5.  If a patient is found in PEA after a significant down time, the arrest may have started as ventricular fibrillation and degenerated to PEA.  Such arrests may be due to any etiology.


    QR in V1--an ECG sign associated with right ventricular strain and adverse clinical outcome in pulmonary embolism

    1. Excellent reference! Thank you!

      QR in V1 – an ECG sign associated with right ventricular strain and adverse clinical outcome in pulmonary embolism.

      Aims: To test the hypothesis that Qr in V(1)is a predictor of pulmonary embolism, right ventricular strain, and adverse clinical outcome.

      Methods and results: ECG's from 151 patients with suspected pulmonary embolism were blindly interpreted by two observers. Echocardiography, troponin I, and pro-brain natriuretic peptide levels were obtained in 75 patients with pulmonary embolism. Qr in V(1)(14 vs 0 in controls; p<0.0001) and ST elevation in V(1)> or =1 mV (15 vs 1 in controls; p=0.0002) were more frequently present in patients with pulmonary embolism. Sensitivity and specificity of Qr in V(1)and T wave inversion in V(2)for predicting right ventricular dysfunction were 31/97% and 45/94%, respectively. Three of five patients who died in-hospital and 11 of 20 patients with a complicated course, presented with Qr in V(1). After adjustment for right ventricular strain including ECG, echocardiography, pro-brain natriuretic peptide and troponin I levels, Qr in V(1)(OR 8.7, 95%CI 1.4-56.7; p=0.02) remained an independent predictor of adverse outcome.

      Conclusions: Among the ECG signs seen in patients with acute pulmonary embolism, Qr in V(1)is closely related to the presence of right ventricular dysfunction, and is an independent predictor of adverse clinical outcome.

  2. thank you, Steve. Sad case, but very enlightening. interesting that TEE was not terribly helpful, and that full dose tPA ineffective.
    Steve... there wasn't just ST elevation V1-3. there was significant ST depression inferior and laterally. thus, global ischemia? Is this simply RV injury pattern with reciprocal changes elsewhere, or ischemia elsewhere?

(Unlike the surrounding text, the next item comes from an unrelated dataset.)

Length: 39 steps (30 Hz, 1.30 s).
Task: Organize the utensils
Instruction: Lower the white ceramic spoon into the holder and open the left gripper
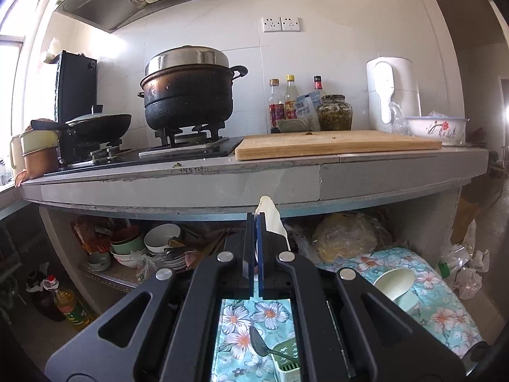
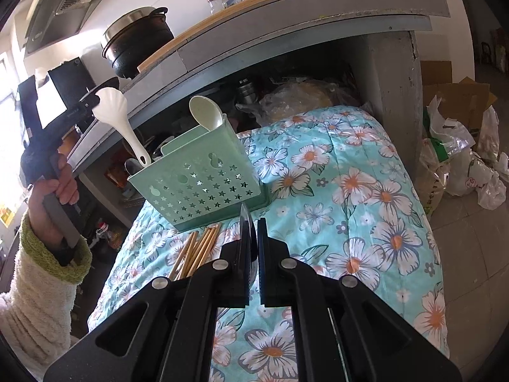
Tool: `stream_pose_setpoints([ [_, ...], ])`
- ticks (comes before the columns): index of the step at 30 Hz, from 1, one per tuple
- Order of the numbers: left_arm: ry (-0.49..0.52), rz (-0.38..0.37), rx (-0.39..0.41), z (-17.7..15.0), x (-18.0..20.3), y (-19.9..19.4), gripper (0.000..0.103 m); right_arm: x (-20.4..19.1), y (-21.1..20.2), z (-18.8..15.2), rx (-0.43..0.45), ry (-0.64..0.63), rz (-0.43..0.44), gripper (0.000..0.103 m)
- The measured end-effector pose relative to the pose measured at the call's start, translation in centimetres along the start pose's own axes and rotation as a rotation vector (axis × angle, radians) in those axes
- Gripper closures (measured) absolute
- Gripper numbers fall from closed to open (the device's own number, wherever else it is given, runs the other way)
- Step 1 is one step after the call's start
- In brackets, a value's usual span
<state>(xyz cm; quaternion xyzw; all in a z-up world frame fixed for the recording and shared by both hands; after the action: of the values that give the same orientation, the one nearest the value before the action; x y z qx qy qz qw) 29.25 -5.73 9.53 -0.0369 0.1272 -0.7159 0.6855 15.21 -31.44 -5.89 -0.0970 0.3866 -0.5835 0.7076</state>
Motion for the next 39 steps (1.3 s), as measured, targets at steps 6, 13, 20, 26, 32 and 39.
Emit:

  3. What a lovely reminder of PE in this ECG very suspicious for ischemia.
    Some salient notes,
    Thank you from ZA

  4. Dr.Smith,thanks for this excellent but challenging ECG of 40 something woman with chest pain, ST elevation and tachycardia ( 30th JAN 2021 ) I fully agree with your very valid point on tachycardia
    in suspected ACS. Also, I think the diagnostic thinking in this emergency case would have included PTE had the refering team looked at patient's SPO2. Ofcourse, the ECG is arguably compelling enough to rush towards ACS.
    with regards, Dr.R.Balasubramanian. PONDICHERRY, INDIA

    1. SPO2 was excellent during chest compressions (for a cardiac arrest case), as was pulse, which made us think that there could not be pulmonary artery obstruction, as we were getting good flow and

  5. Hi Dr Smith, with this particular ECG , wouldn’t you consider the possibility of old ASMI( poor R IN V1-V3 with residual ST ELEVATION) with now ST elevation in aVR due to left main disease or severe TVD.. severe ischemia leading to tachycardia later leading to asystole

    1. Certainly would consider it, but in the context of Non-shockable rhythm, PE climbs higher on the differential diagnosis.